Dear Israel,

Thank you so much for your support, I will check the links you sent in your 
email to start my service. 

As for your question, yes the events generated by the devices are similar in 
data structures. I would also like to state that my service will be either done 
in java or C#. Would using C# be an issue? Also is there some link you 
recommend I can check before writing my code.
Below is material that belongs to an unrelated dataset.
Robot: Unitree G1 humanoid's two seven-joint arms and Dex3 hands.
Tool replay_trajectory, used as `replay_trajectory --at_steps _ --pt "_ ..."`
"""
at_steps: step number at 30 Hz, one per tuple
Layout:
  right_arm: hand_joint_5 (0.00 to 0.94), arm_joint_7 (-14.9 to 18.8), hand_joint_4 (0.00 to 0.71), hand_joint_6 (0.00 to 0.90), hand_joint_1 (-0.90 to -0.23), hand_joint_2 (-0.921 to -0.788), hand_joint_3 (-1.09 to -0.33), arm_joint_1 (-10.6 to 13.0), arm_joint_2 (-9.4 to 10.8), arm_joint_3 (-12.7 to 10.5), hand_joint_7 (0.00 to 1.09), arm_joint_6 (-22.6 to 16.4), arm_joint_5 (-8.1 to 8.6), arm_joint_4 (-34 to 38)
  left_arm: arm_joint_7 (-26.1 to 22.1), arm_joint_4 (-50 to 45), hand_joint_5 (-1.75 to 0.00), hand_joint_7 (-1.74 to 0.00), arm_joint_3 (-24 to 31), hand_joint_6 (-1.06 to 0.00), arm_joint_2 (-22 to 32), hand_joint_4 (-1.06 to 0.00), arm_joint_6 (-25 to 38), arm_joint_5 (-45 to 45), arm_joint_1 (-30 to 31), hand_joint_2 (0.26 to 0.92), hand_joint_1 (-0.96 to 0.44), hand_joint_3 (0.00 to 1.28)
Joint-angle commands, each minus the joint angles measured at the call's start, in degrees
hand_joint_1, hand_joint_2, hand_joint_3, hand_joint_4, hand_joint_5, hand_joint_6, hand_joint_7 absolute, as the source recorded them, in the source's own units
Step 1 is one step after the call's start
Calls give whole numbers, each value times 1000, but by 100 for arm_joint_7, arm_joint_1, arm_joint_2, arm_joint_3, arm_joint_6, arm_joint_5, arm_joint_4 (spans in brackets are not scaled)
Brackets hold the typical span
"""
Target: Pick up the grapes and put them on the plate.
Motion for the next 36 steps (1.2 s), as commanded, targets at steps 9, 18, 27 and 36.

I have also one more question, in your mail you mentioned using one topic with 
many partitions, I would like to state that the number of devices I'm using is 
dynamic, are you suggesting I create a partition for each device and would it 
be possible if I don't know the exact number of devices I have, or should I 
create multiple partition for the purpose of multi-processing only?

Thank you,

Best Regards
Ola Bissani
Developer Manager
Easysoft
Mobile Lebanon   : +961       3 61 16 90
Office Lebanon      :+961       1 33 55 15/17
E mail:     ola.biss...@easysoft.com.lb   
web site:www.easysoft.com.lb
"Tailored to Perfection"                                                        
                         
   
The information transmitted is intended only for the person or entity to which 
it is addressed and it may contain proprietary, business-confidential, and/or 
legally privileged information. If you are not the intended recipient of this 
email you are hereby notified that any use, review, retransmission, 
dissemination, distribution, reproduction or any other action taken in reliance 
upon this email is strictly prohibited. If you have received this email in 
error, please contact the sender and delete this email and its contents from 
any computer. Any views expressed in this email are those of the individual 
sender and may not necessarily reflect the views of the company.                
                                                                                
                                     Please consider the environmet before 
printing this email.

-----Original Message-----
From: Israel Ekpo <israele...@gmail.com> 
Sent: Thursday, December 30, 2021 3:47 PM
To: Users <users@kafka.apache.org>
Subject: Re: Kafka-Real Time Update

Ola,

Let's review the Apache Kafka ecosystem briefly, and then I will make an 
attempt to address your concerns:

In the Kafka Ecosystem, we have the following components:

- Brokers (stores events in logical containers called Topics. Topics are 
analogous to Tables in relational databases like MySQL or PostgreSQL)
- Producers (the generate events and sends them to the brokers for storage
- Consumers (picks up the events from the Topics and processes or consumes
them)
- Streams (at a high level combines Consumer and Producer mechanism to process 
events in near real time and send them back to the Topics)
- Schema Registry (keeps track of data structures in the topics. Can be used 
for Avro, JSON, Protobuf formats)

https://kafka.apache.org/documentation/#api

https://github.com/confluentinc/schema-registry

There are two main things to consider here in your scenario.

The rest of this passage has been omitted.